Segment Start: MATERIAL PROVIDED

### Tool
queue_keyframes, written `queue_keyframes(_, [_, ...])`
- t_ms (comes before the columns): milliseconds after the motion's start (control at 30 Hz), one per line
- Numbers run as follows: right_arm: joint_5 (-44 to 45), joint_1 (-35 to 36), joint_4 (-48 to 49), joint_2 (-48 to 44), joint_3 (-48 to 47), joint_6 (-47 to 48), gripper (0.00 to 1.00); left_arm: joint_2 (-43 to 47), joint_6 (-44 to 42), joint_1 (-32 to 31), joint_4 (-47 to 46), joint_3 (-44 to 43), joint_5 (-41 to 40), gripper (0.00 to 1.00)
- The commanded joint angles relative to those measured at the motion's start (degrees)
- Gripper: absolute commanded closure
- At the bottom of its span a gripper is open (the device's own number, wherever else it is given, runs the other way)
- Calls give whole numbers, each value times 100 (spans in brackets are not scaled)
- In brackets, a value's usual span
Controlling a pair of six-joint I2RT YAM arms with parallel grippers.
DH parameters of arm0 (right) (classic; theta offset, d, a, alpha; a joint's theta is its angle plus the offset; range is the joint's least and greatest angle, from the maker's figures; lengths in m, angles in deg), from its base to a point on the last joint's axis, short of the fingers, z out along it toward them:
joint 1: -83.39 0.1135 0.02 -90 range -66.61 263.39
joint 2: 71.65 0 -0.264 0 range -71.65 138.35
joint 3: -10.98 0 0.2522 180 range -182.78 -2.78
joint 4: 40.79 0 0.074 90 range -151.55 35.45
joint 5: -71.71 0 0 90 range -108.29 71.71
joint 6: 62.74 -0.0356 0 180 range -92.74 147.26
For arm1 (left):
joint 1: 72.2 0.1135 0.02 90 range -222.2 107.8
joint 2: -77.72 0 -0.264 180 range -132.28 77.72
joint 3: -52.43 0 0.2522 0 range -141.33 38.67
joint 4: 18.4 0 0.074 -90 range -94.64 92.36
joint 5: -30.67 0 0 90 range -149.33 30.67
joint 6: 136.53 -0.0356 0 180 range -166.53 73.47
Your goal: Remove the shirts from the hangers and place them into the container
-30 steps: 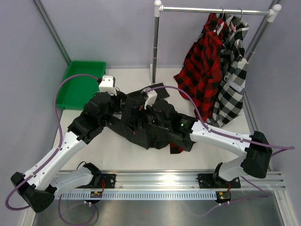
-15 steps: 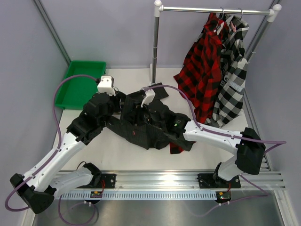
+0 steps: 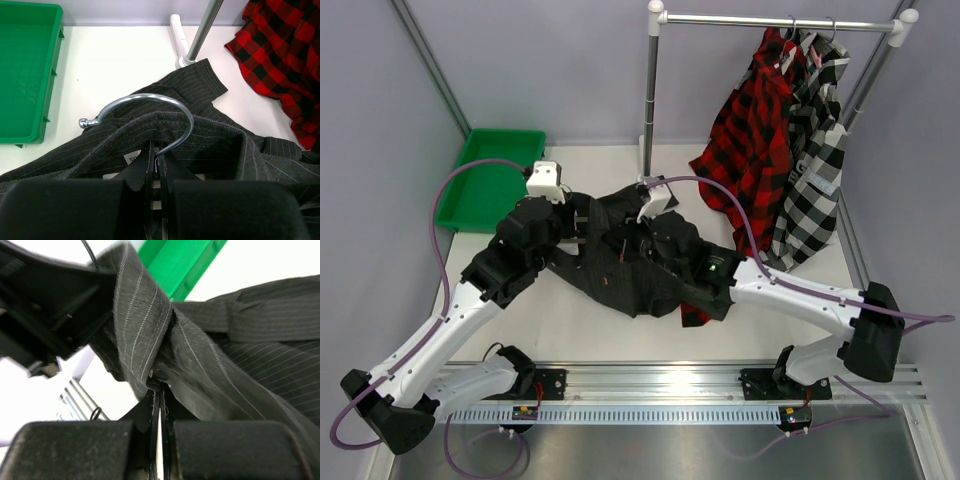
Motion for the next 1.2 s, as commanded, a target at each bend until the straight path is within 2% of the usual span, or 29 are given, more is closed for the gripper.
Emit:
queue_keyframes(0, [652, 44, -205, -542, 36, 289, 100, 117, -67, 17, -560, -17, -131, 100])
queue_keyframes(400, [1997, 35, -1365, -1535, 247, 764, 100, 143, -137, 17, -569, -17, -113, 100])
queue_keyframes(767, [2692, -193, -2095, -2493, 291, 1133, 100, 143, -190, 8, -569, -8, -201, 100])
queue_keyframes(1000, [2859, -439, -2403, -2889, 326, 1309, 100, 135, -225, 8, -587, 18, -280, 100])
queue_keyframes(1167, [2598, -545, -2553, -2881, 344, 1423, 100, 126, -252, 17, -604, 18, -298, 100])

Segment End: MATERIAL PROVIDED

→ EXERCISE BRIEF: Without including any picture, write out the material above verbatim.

→ FINAL ANSWER:
### Tool
queue_keyframes, written `queue_keyframes(_, [_, ...])`
- t_ms (comes before the columns): milliseconds after the motion's start (control at 30 Hz), one per line
- Numbers run as follows: right_arm: joint_5 (-44 to 45), joint_1 (-35 to 36), joint_4 (-48 to 49), joint_2 (-48 to 44), joint_3 (-48 to 47), joint_6 (-47 to 48), gripper (0.00 to 1.00); left_arm: joint_2 (-43 to 47), joint_6 (-44 to 42), joint_1 (-32 to 31), joint_4 (-47 to 46), joint_3 (-44 to 43), joint_5 (-41 to 40), gripper (0.00 to 1.00)
- The commanded joint angles relative to those measured at the motion's start (degrees)
- Gripper: absolute commanded closure
- At the bottom of its span a gripper is open (the device's own number, wherever else it is given, runs the other way)
- Calls give whole numbers, each value times 100 (spans in brackets are not scaled)
- In brackets, a value's usual span
Controlling a pair of six-joint I2RT YAM arms with parallel grippers.
DH parameters of arm0 (right) (classic; theta offset, d, a, alpha; a joint's theta is its angle plus the offset; range is the joint's least and greatest angle, from the maker's figures; lengths in m, angles in deg), from its base to a point on the last joint's axis, short of the fingers, z out along it toward them:
joint 1: -83.39 0.1135 0.02 -90 range -66.61 263.39
joint 2: 71.65 0 -0.264 0 range -71.65 138.35
joint 3: -10.98 0 0.2522 180 range -182.78 -2.78
joint 4: 40.79 0 0.074 90 range -151.55 35.45
joint 5: -71.71 0 0 90 range -108.29 71.71
joint 6: 62.74 -0.0356 0 180 range -92.74 147.26
For arm1 (left):
joint 1: 72.2 0.1135 0.02 90 range -222.2 107.8
joint 2: -77.72 0 -0.264 180 range -132.28 77.72
joint 3: -52.43 0 0.2522 0 range -141.33 38.67
joint 4: 18.4 0 0.074 -90 range -94.64 92.36
joint 5: -30.67 0 0 90 range -149.33 30.67
joint 6: 136.53 -0.0356 0 180 range -166.53 73.47
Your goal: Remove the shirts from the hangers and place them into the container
-30 steps: 
-15 steps: 
+0 steps: 
Motion for the next 1.2 s, as commanded, a target at each bend until the straight path is within 2% of the usual span, or 29 are given, more is closed for the gripper.
Emit:
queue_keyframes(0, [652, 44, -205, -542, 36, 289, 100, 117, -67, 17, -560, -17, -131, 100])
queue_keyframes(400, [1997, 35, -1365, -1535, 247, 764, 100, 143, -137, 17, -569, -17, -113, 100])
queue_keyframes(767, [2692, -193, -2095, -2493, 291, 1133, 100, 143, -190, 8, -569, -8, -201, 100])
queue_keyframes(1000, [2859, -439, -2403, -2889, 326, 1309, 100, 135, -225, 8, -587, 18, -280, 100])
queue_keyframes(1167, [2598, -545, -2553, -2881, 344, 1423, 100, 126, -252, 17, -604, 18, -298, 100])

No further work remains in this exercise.